The KSE Institute figures that Russia has circumvented oil sanctions through a “dark fleet” of an estimated 156 tankers that travel without protection and indemnity insurance, a requirement in most Western seaports.

“We believe Russia has been able to find alternative sea routes, for example, through Chinese ports that do not require this insurance,” Hilgenstock added.

Demarais believes that Russia and Iran have diversified their trade routes in the face of international sanctions. Since 2000, Tehran and Moscow have been working on the International North-South Transport Corridor, an alternative trade route.

The test launch of the new digital ruble, modeled on the digital yuan, could render Western sanctions completely ineffective if Moscow succeeds in linking it to the international market, the expert says. China leads the way in alternative payment methods, boasting tens of millions of users of the Central Bank of China-controlled currency, which has enormous tracking capabilities.

Imports through third-party countries

To replace semiconductors — which are useful for everything from smartphones to warfare and intelligence technology — from the United States, Russia has begun importing them from Turkey and China. According to Global Trade Tracker estimates, exports of such products from Ankara have jumped by about 200% since 2021 and continue to grow.
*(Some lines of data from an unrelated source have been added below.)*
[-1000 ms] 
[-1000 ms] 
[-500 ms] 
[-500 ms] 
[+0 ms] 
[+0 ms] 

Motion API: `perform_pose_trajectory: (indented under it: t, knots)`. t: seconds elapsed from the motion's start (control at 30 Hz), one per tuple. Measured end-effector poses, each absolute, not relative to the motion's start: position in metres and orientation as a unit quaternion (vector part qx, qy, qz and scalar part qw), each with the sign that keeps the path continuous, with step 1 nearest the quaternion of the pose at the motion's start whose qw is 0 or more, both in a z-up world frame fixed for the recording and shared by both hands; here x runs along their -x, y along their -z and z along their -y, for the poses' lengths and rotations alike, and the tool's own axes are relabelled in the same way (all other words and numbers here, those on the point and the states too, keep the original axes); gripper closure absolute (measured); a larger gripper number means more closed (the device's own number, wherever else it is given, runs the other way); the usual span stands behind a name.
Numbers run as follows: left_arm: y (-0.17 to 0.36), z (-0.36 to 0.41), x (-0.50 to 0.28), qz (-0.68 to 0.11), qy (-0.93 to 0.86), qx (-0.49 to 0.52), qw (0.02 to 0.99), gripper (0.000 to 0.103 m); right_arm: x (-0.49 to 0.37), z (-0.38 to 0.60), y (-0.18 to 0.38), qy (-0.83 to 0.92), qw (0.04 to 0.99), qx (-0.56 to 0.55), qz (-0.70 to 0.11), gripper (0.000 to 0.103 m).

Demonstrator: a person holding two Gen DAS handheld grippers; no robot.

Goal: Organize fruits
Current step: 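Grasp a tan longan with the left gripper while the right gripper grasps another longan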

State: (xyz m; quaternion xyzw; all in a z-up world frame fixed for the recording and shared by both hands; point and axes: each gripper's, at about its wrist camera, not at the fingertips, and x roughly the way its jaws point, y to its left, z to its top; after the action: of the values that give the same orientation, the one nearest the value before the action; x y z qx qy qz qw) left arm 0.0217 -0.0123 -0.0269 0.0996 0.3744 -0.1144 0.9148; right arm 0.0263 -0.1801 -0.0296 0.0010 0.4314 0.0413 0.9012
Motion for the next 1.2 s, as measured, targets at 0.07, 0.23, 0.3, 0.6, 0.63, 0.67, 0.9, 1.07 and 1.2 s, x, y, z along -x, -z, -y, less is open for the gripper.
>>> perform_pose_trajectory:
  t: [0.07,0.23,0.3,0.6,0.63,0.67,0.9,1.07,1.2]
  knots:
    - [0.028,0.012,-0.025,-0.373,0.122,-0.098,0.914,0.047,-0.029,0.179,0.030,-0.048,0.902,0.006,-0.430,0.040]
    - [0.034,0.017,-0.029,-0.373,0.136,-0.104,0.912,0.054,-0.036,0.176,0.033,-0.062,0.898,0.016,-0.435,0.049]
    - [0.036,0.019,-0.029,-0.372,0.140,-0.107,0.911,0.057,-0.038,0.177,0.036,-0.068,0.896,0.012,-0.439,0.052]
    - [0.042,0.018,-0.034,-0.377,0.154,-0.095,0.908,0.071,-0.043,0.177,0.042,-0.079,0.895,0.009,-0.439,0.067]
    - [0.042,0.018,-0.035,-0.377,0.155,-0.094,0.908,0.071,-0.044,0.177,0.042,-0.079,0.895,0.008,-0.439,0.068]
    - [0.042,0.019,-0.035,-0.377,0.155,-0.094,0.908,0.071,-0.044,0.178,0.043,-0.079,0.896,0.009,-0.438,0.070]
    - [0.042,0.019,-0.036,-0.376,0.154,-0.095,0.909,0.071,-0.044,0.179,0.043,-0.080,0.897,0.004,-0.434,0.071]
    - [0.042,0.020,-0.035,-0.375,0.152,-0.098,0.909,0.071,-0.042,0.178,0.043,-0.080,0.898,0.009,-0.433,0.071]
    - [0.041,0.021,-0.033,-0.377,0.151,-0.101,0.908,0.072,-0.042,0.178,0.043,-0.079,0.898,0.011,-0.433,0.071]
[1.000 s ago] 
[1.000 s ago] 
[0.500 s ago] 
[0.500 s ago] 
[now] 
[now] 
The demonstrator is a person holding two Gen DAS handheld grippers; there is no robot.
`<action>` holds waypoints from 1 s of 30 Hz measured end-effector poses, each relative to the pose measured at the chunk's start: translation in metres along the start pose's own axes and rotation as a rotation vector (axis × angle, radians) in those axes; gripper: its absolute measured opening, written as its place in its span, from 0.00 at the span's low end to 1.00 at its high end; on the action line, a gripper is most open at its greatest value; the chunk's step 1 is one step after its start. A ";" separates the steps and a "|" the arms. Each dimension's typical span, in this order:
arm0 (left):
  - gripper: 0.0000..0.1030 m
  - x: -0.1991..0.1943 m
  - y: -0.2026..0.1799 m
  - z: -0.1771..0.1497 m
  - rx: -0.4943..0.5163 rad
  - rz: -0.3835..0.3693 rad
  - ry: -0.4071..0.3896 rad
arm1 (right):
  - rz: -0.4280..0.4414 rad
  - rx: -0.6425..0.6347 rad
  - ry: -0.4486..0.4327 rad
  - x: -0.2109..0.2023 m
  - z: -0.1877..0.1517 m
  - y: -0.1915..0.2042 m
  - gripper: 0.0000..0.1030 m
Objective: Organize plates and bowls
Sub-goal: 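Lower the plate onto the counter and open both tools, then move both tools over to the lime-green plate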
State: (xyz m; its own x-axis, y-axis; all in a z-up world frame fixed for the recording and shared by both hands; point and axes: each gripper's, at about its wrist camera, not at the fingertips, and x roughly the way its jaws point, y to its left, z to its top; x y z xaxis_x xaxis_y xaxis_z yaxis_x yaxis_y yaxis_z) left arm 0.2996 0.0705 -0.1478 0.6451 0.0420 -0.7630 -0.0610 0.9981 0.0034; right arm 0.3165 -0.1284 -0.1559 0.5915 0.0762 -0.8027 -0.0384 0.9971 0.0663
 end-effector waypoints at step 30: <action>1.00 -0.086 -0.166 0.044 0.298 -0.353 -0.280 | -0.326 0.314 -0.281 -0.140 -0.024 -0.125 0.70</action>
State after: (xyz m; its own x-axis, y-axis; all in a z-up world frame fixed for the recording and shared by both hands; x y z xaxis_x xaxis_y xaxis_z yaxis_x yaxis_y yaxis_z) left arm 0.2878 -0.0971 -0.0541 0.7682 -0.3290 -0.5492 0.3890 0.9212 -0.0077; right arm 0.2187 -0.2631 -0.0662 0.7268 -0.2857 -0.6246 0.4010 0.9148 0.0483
In recent years, Kazakhstan, which shares the longest land border with Russia, has seen the most significant increase in trade flows, according to data cross-referenced with Bloomberg, Bruegel and several countries’ customs records. Russia imported 390% more goods from this Central Asian country between April 2022 and April of this year.

Most of the goods registered in databases were vehicles and other commercial products. In turn, German vehicles crossing Kazakh borders increased by 257% between 2022 and 2023. In the past year, Russian business has also moved closer to Astana, as two leaders in Russian e-commerce, Ozon and Wildberries, moved their warehouses to Kazakhstan.

In sum, European product imports bound for Kazakhstan rose by 290% between January 2022 and 2023, according to Bloomberg figures. Armenia also saw an exponential increase in imports from the Eurozone, with a jump of over 91% during the same period.

Because products pass through a third country, it is difficult for multinationals to track where their own goods end up, even if they no longer have competitors in the market. Valeria Enrich, a partner at Baker McKenzie Barcelona, advises these companies to “find out who is buying their products,” and put measures in place before exporting with an unknown entity.

EU attempts to rein in ghost trade flows

European Union and U.S. agencies have identified ghost trade flows in several of the countries mentioned. In its most recent sanctions package last July, Brussels warned that, in exceptional cases, third-country firms facilitating this gray market may also be sanctioned. A European Commission official, speaking on the condition of anonymity, said that these measures are exceptional for now and that “changes in attitude will come slowly.”

“[The fact] that the war in Ukraine has caused a massive boom in trade flows is not discussed,” Timothy Ash, of the Chatham House think tank, told this newspaper. “These countries have benefited massively from the war and should now return some of that windfall.”

Ash suggests that the latest sanctions signal a push for those third countries to self-regulate, but he adds that it is a delicate balancing act. “The CIS countries will have to decide which relationship is more important. I don’t think any of them want to get on the bad side of the Western sanctions regime, particularly the banks.”